Map Reduce Interview Questions

***************************************************Map Reduce********************************************************************
1) Explain the usage of Context Object.
- Context Object is used to help the mapper interact with other Hadoop systems.
- Context Object can be used for updating counters, to report the progress and to provide any application level status updates.
- ContextObject has the configuration details for the job and also interfaces, that helps it to generating the output.
- it is introduced in Hadoop New Api
- in old APi we use the OutputCollector, and the Reporter object use for communicate with Map reduce System.

2) What are the core methods of a Reducer?
1) run:
- receives a Context containing the job's configuration as well as interfacing methods that return data from the reducer itself back to the framework.
- This method is responsible for calling setup() once, reduce() once for each key associated with the reduce task, and cleanup() once at the end.
2) setup:
- This method of the reducer is used for configuring various parameters like the input data size, distributed cache, heap size, etc.
- public void setup (context)
3) reduce:
-  it is heart of the reducer which is called once per key with the associated reduce task.
- public void reduce (Key,Value,context)
4) cleanup:
- This method is called only once at the end of reduce task for clearing all the temporary files.
- public void cleanup (context)

3) What are the core methods of a Mapper?
1) run:
- receives a Context containing the job's configuration as well as interfacing methods that return data from the mapper itself back to the framework.
- This method is responsible for calling setup() once, map() once for number of input spills, and cleanup() once at the end.
2) setup:
- This method of the mapper is used for configuring various parameters like the input data size, distributed cache, heap size, etc.
- public void setup (context)
3) reduce:
- it is heart of the Mapper which is the actual key value pair sepration happens. and intermediate data's were stored in context and ready to send to
 the redcers.
- public void mapper (Key,Value,context)
4) cleanup:
- This method is called only once at the end of map task for clearing all the temporary files.
- public void cleanup (context)

4) Explain about the partitioning, shuffle and sort phase?
Shuffle Phase:
- Once the first map tasks are completed, the nodes continue to perform several other map tasks and also exchange the intermediate outputs
 with the reducers as required.
- This process of moving the intermediate outputs of map tasks to the reducer is referred to as Shuffling.
Sort Phase:
-  Hadoop MapReduce automatically sorts the set of intermediate keys on a single node before they are given as input to the reducer.
Partitioning Phase:
- The process that determines which intermediate keys and value will be received by each reducer instance is referred to as partitioning.
- The destination partition is same for any key irrespective of the mapper instance that generated it.
- no of partition = no of reducer.

5) What is Hadoop streaming API?
- Hadoop distribution has a generic application programming interface for writing Map and Reduce jobs in any desired programming language
 like Python, Perl, Ruby, etc.
- This is referred to as Hadoop Streaming.
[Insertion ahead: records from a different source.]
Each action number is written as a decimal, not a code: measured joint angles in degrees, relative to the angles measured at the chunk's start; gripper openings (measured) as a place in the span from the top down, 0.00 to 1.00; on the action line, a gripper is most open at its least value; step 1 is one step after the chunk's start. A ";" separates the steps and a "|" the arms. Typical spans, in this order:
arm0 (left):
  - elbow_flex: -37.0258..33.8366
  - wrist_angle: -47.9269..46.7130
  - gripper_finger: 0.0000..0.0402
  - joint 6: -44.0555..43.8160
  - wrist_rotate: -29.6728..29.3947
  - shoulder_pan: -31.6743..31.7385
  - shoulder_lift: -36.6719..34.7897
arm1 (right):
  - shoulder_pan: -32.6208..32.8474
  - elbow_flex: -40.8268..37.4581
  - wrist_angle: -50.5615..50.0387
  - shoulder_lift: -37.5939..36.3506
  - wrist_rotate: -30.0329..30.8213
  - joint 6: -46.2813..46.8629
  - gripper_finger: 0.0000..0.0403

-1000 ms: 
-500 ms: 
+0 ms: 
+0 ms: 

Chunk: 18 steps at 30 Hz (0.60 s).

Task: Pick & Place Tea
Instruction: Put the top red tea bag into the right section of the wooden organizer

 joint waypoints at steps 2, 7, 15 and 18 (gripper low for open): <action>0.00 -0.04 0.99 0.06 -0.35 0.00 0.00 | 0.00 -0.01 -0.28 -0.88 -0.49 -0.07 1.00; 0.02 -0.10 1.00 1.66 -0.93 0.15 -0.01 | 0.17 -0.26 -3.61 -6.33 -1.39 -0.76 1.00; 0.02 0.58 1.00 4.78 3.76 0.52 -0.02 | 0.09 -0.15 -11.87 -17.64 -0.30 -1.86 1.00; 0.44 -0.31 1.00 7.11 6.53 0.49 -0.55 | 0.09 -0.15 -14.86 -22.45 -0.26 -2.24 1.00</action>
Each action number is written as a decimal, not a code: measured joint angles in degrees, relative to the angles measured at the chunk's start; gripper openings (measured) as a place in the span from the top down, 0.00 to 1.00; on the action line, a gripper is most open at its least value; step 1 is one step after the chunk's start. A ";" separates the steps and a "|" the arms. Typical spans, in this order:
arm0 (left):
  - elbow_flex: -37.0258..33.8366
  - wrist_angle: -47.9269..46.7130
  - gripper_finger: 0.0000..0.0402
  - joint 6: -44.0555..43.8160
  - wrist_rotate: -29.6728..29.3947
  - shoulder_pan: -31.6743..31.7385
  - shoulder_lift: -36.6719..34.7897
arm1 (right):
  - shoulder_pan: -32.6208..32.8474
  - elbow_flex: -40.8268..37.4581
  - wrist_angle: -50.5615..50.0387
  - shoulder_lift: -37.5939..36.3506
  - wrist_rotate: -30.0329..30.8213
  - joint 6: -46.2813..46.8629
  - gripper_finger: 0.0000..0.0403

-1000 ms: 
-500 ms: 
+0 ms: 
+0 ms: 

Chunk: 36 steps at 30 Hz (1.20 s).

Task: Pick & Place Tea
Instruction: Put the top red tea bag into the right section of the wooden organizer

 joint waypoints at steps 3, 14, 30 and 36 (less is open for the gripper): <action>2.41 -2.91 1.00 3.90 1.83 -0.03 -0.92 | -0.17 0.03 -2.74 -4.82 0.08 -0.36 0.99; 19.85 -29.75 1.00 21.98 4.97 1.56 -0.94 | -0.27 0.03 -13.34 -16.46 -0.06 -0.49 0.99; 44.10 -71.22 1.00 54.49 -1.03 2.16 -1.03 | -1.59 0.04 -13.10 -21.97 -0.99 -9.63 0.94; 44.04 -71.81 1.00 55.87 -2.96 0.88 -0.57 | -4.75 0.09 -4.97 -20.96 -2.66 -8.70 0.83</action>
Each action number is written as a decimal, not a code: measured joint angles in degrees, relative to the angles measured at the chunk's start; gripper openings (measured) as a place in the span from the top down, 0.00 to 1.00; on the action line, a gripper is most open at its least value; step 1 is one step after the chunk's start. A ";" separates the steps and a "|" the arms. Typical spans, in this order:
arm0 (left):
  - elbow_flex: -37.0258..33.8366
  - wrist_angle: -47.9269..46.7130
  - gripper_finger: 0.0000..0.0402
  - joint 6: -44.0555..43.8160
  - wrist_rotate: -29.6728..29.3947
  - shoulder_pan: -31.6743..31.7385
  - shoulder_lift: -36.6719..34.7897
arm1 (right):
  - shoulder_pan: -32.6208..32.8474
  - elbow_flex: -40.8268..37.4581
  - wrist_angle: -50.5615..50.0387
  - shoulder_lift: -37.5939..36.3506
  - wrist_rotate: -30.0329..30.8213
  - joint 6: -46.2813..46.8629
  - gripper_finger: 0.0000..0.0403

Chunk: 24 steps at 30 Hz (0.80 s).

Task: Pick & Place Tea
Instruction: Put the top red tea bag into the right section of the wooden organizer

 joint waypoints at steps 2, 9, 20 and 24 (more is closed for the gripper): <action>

Users can create and run jobs with any kind of shell scripts or executable as the Mapper or Reducers.

6) What are the most commonly defined input formats in Hadoop?
- Text Input Format
- Key Value Input Format
- Sequence File Input Format

7) How to write a custom partitioner for a Hadoop MapReduce job?
- A new class must be created that extends the pre-defined Partitioner Class.
- getPartition method of the Partitioner class must be overridden.
- The custom partitioner to the job can be added as a config file in the wrapper which runs Hadoop MapReduce
- or the custom partitioner can be added to the job by using the set method of the partitioner class.
- job.setPartitionerClass(Partitioner.class);

8)  What is “speculative execution” in Hadoop?
- If a node appears to be executing a task slower, the master node can redundantly execute another instance of the same task on another node.
- Then, the task which finishes first will be accepted and the other one is killed. This process is called “speculative execution”.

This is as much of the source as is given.